■ **TASK PROMPT**
Lines that include the string "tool" are the ones to copy from the entries below.

(Stored entries)
>>>

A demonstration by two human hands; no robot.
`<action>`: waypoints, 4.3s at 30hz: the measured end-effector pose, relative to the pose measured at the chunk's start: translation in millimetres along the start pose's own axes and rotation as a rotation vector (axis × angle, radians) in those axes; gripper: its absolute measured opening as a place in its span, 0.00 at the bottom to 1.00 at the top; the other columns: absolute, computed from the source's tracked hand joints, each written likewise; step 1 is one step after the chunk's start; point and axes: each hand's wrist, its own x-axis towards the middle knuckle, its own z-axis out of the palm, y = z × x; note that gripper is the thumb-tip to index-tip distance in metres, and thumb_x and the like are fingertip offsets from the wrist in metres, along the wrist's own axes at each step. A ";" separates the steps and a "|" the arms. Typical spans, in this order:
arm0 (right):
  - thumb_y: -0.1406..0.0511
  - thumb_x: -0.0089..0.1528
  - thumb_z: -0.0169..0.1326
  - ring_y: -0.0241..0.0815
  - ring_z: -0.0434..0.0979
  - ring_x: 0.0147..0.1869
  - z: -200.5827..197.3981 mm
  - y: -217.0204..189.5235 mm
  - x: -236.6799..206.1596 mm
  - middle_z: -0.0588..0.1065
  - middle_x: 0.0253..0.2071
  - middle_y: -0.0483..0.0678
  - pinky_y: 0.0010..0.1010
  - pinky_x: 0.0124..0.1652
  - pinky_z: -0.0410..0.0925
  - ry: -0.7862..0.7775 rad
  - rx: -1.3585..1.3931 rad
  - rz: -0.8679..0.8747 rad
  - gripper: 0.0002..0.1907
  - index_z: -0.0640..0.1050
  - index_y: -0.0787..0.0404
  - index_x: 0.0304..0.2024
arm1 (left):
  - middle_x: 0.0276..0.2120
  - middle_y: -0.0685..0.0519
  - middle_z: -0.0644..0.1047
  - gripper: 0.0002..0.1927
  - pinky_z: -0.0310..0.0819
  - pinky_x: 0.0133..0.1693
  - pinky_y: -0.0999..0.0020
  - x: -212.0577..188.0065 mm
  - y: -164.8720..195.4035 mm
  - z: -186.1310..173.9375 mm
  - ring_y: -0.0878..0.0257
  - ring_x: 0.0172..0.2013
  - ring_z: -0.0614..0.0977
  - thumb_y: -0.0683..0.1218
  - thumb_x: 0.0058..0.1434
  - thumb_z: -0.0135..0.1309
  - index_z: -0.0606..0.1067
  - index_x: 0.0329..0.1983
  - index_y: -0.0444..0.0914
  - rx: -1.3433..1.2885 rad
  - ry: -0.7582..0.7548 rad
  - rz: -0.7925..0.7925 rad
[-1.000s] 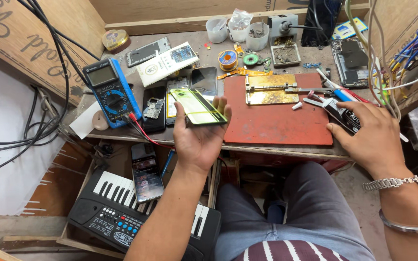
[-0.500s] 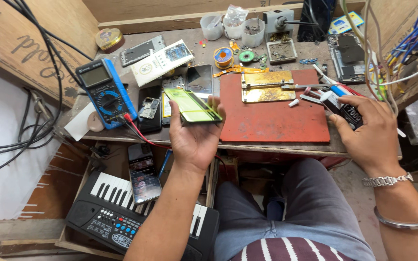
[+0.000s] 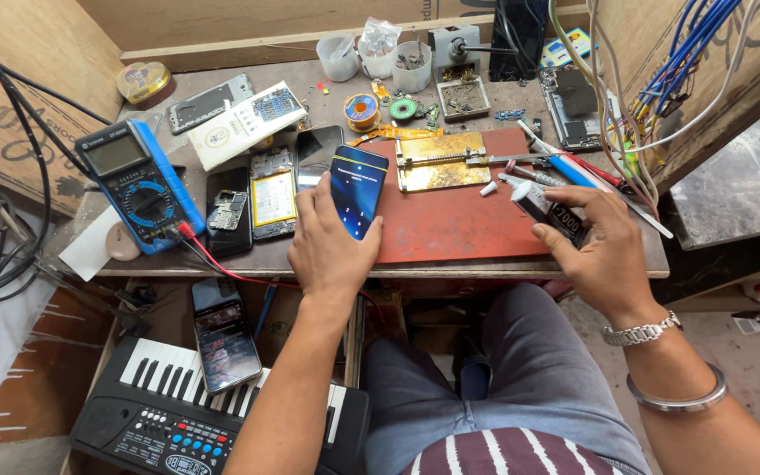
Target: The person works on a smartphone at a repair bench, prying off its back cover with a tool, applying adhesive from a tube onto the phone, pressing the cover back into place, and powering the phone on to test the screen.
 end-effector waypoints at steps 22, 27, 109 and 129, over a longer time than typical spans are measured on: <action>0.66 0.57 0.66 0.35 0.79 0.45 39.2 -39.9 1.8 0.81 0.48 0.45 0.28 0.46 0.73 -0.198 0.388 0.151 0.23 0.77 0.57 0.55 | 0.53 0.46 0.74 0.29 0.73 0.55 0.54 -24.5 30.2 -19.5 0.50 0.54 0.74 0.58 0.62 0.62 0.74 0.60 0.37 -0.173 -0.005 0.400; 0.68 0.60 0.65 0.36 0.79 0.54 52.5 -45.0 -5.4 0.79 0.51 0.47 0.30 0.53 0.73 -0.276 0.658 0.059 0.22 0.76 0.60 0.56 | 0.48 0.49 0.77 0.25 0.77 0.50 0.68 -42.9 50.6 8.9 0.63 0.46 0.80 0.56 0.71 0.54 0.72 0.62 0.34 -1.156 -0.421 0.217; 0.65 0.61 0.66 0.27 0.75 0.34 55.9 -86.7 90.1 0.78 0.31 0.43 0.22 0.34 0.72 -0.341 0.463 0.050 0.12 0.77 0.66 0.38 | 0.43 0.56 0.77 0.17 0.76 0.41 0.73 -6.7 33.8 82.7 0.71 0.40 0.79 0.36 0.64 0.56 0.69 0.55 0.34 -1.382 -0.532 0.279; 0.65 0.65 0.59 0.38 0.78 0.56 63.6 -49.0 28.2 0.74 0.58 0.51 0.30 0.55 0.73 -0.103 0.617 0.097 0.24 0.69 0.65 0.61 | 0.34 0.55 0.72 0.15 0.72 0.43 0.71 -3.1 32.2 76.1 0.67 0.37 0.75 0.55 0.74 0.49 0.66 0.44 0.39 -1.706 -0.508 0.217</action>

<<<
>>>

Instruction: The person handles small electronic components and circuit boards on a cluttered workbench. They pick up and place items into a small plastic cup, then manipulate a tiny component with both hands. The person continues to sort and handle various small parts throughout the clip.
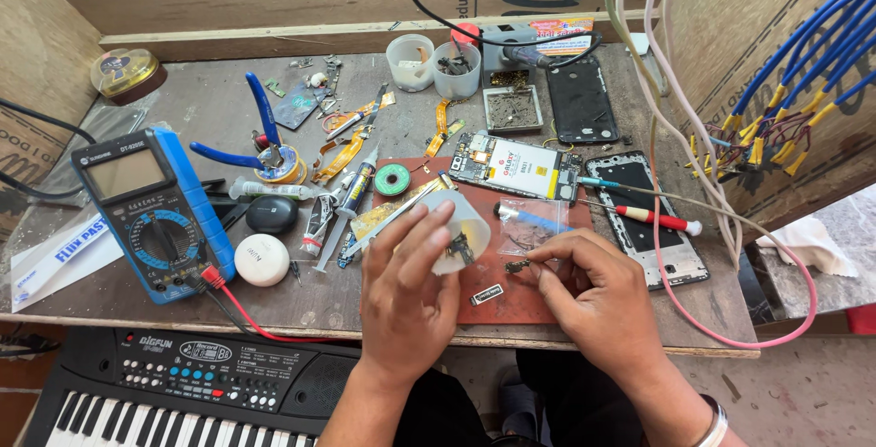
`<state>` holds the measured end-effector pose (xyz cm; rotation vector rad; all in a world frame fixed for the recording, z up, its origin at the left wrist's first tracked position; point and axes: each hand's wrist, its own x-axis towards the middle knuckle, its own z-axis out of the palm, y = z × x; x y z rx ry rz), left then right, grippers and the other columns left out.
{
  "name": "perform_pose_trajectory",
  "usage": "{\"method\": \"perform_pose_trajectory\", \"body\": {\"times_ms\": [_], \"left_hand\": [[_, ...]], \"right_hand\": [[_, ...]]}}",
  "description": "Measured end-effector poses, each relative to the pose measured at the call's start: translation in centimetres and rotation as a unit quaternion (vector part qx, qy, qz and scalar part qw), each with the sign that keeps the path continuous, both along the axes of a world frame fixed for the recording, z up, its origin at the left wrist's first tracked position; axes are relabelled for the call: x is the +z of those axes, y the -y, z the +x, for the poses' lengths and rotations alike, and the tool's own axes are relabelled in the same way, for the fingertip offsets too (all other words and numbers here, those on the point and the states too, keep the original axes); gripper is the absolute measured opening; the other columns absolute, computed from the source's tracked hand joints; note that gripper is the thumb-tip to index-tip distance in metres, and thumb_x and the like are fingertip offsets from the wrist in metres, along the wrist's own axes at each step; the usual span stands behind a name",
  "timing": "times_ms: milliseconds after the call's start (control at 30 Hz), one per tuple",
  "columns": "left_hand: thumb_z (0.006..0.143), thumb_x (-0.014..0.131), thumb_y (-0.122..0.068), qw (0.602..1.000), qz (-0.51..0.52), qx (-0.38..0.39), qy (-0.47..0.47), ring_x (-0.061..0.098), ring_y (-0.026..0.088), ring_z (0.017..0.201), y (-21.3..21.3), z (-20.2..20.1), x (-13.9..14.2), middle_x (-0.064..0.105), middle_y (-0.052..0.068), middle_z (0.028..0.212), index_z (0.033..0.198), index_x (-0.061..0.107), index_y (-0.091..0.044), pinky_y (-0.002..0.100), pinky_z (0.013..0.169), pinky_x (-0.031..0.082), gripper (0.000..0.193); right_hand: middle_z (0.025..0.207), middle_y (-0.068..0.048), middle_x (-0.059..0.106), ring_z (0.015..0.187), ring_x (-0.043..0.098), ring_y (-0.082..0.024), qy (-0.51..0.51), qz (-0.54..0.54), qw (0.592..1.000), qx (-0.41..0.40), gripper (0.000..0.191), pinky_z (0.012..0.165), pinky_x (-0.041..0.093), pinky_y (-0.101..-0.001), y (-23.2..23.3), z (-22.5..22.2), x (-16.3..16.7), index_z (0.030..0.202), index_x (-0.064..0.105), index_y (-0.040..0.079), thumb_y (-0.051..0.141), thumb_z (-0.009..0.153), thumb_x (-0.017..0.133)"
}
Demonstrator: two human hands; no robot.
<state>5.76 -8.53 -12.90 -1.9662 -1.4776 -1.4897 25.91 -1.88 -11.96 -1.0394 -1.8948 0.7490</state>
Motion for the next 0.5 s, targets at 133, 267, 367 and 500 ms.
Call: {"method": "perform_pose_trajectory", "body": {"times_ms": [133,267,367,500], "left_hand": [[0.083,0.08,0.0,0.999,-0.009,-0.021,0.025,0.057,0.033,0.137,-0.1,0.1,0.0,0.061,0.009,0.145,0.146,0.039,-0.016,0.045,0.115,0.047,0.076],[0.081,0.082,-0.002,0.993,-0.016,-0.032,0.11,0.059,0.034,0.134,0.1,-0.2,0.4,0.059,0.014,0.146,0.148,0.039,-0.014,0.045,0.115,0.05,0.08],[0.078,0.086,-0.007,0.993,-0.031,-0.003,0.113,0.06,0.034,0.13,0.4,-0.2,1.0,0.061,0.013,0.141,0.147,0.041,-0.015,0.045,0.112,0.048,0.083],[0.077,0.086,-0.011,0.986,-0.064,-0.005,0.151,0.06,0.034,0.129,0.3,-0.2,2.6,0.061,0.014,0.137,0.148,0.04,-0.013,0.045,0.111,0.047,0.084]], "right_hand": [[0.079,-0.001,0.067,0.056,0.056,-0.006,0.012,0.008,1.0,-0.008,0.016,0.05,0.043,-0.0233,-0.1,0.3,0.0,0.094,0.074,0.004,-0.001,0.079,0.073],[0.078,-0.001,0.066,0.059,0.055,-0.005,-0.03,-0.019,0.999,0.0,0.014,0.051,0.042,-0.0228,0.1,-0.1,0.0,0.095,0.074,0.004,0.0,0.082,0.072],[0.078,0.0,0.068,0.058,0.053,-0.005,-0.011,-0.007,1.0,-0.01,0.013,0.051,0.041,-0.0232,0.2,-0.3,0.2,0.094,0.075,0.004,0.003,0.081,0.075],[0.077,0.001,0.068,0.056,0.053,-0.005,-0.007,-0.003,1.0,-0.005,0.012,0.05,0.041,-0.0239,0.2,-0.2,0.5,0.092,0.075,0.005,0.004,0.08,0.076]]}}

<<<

■ **WRITTEN REPLY**
Target: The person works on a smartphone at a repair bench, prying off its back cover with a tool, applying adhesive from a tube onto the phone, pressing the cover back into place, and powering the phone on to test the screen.
  "description": "Measured end-effector poses, each relative to the pose measured at the call's start: translation in centimetres and rotation as a unit quaternion (vector part qx, qy, qz and scalar part qw), each with the sign that keeps the path continuous, both along the axes of a world frame fixed for the recording, z up, its origin at the left wrist's first tracked position; axes are relabelled for the call: x is the +z of those axes, y the -y, z the +x, for the poses' lengths and rotations alike, and the tool's own axes are relabelled in the same way, for the fingertip offsets too (all other words and numbers here, those on the point and the states too, keep the original axes); gripper is the absolute measured opening; the other columns absolute, computed from the source's tracked hand joints; note that gripper is the thumb-tip to index-tip distance in metres, and thumb_x and the like are fingertip offsets from the wrist in metres, along the wrist's own axes at each step; the usual span stands behind a name",

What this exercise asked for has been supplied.